Após os Acordos de Paz de 1992, El Salvador entrou em um pós-guerra que deveria concretizá-los. O país foi governado por ARENA (1989-2009) e FMLN (2009-2019). Os objetivos — desmilitarização, eleições livres e liberdade de expressão — fracassaram: persistiram a impunidade, a desigualdade e a fragilidade do poder. Não é de se surpreender, portanto, que a violência das gangues, a insegurança e a desconfiança nas instituições tenham minado a fé na democracia. Nesse poço de credibilidade e justiça surgiu o agora presidente Nayib Bukele, símbolo do esgotamento do sistema pós-guerra.

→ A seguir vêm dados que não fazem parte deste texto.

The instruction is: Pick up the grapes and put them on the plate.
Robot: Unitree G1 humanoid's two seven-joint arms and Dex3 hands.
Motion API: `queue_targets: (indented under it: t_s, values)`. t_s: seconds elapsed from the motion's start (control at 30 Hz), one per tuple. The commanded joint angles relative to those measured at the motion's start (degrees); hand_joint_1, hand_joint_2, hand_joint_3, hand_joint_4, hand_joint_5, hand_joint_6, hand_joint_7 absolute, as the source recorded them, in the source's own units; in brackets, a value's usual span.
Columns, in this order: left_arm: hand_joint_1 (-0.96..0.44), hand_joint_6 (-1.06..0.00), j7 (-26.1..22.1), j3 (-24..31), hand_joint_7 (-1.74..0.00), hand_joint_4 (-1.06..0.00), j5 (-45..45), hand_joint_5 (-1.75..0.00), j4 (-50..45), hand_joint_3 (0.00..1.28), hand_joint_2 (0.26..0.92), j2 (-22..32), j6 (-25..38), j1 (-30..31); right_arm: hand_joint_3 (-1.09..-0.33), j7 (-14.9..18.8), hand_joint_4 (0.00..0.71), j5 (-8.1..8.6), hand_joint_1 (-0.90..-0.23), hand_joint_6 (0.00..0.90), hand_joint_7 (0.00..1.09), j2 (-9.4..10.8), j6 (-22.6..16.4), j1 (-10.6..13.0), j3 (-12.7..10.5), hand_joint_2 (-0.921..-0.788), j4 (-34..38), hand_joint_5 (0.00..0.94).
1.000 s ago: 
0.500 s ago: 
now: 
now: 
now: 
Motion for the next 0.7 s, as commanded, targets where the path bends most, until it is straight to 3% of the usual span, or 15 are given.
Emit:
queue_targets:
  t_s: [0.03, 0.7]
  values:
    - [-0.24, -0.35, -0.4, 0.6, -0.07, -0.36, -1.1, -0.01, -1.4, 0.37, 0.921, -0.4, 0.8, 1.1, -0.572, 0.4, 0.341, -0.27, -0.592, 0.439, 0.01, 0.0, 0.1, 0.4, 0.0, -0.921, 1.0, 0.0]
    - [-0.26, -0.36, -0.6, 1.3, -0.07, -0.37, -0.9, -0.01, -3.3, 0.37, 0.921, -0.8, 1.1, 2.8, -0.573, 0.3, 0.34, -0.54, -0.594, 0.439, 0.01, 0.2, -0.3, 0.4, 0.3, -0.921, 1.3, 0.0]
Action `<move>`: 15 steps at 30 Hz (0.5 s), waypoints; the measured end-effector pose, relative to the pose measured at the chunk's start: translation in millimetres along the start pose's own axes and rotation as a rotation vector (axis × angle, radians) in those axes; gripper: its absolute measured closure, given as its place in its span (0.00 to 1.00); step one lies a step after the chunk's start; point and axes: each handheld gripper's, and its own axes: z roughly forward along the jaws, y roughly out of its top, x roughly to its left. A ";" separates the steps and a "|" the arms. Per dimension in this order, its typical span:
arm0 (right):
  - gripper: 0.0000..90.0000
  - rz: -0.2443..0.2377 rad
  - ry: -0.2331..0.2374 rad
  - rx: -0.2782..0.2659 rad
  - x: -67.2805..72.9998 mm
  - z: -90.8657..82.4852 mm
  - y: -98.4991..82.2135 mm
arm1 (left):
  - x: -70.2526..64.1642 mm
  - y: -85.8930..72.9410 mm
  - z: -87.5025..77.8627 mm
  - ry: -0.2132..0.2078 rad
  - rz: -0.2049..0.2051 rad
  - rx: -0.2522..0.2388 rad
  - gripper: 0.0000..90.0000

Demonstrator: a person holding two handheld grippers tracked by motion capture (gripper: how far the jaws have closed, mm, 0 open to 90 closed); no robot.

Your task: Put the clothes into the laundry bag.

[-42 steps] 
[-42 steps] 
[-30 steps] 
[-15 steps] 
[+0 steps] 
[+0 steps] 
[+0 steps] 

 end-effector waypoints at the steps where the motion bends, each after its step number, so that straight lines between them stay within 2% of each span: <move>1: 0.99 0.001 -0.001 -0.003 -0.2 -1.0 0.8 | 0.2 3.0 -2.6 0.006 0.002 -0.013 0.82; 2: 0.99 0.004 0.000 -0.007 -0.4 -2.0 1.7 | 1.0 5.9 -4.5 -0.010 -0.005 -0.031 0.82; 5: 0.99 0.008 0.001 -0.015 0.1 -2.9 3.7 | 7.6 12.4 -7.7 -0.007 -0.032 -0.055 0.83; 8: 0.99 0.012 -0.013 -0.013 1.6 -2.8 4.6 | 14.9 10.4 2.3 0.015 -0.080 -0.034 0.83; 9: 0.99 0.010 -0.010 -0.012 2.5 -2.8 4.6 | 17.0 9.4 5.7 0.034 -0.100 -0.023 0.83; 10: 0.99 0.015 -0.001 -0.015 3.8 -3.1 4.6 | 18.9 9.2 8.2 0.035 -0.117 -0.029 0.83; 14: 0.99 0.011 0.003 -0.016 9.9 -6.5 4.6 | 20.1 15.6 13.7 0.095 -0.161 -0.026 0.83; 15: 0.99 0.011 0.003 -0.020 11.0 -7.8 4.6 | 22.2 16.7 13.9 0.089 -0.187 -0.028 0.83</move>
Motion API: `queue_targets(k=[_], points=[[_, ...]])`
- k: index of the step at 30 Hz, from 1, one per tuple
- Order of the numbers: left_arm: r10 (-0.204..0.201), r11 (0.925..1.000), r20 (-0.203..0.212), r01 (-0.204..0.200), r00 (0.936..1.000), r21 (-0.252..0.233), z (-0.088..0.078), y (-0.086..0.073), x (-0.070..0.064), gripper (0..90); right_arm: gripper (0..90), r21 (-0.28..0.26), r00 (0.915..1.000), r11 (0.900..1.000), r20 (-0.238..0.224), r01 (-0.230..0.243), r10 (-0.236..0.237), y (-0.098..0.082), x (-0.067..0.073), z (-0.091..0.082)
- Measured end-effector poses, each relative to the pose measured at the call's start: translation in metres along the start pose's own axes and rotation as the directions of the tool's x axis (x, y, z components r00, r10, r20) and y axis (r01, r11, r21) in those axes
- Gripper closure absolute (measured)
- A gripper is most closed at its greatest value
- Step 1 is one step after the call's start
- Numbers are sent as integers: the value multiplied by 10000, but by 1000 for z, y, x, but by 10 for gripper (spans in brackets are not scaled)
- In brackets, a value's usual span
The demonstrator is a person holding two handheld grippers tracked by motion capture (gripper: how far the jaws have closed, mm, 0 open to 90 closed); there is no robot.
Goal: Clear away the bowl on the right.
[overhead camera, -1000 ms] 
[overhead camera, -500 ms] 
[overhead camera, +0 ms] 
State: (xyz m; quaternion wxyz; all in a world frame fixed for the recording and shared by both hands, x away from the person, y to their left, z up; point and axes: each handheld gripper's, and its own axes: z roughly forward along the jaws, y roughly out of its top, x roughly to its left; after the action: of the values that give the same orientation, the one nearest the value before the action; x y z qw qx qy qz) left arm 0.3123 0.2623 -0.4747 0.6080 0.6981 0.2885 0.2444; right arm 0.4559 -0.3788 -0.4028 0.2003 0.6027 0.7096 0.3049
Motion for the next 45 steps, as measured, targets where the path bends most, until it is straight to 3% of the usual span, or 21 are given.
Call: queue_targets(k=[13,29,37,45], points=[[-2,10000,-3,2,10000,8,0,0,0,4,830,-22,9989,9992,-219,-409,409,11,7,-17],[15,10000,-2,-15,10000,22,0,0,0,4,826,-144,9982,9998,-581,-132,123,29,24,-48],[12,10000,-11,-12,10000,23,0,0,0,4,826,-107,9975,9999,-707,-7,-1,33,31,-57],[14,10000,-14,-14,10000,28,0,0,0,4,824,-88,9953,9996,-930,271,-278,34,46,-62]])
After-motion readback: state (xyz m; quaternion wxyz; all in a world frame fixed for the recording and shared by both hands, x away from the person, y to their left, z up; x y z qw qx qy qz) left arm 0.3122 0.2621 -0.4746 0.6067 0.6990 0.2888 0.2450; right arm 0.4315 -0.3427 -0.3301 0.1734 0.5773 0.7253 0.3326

Bukele: “outsider, ma non troppo”

Embora Bukele se apresente como um recém-chegado alheio à casta política, um homem moderno, do povo, hiperativo nas redes sociais — às vezes um troll humano —, a verdade é que ele navegou confortavelmente na política tradicional: foi prefeito pelo FMLN (nada menos que da capital) graças aos laços e recursos de sua família abastada. Sua expulsão do partido foi uma fuga para a frente para se reinventar como antisistema, mas na realidade ele é um homem do sistema. Bukele soube usar de forma magistral a fachada de independente para consolidar seu poder, com suas próprias redes de privilégios, corrupção e clientelismo que enriqueceram sua família desde que assumiu as rédeas do país. Hoje, ele exerce esse controle mediante a submissão do poder judiciário e da opacidade no uso de fundos públicos e/ou do bitcoin, motivo pelo qual foi sancionado pelos Estados Unidos. Depois veio Donald Trump.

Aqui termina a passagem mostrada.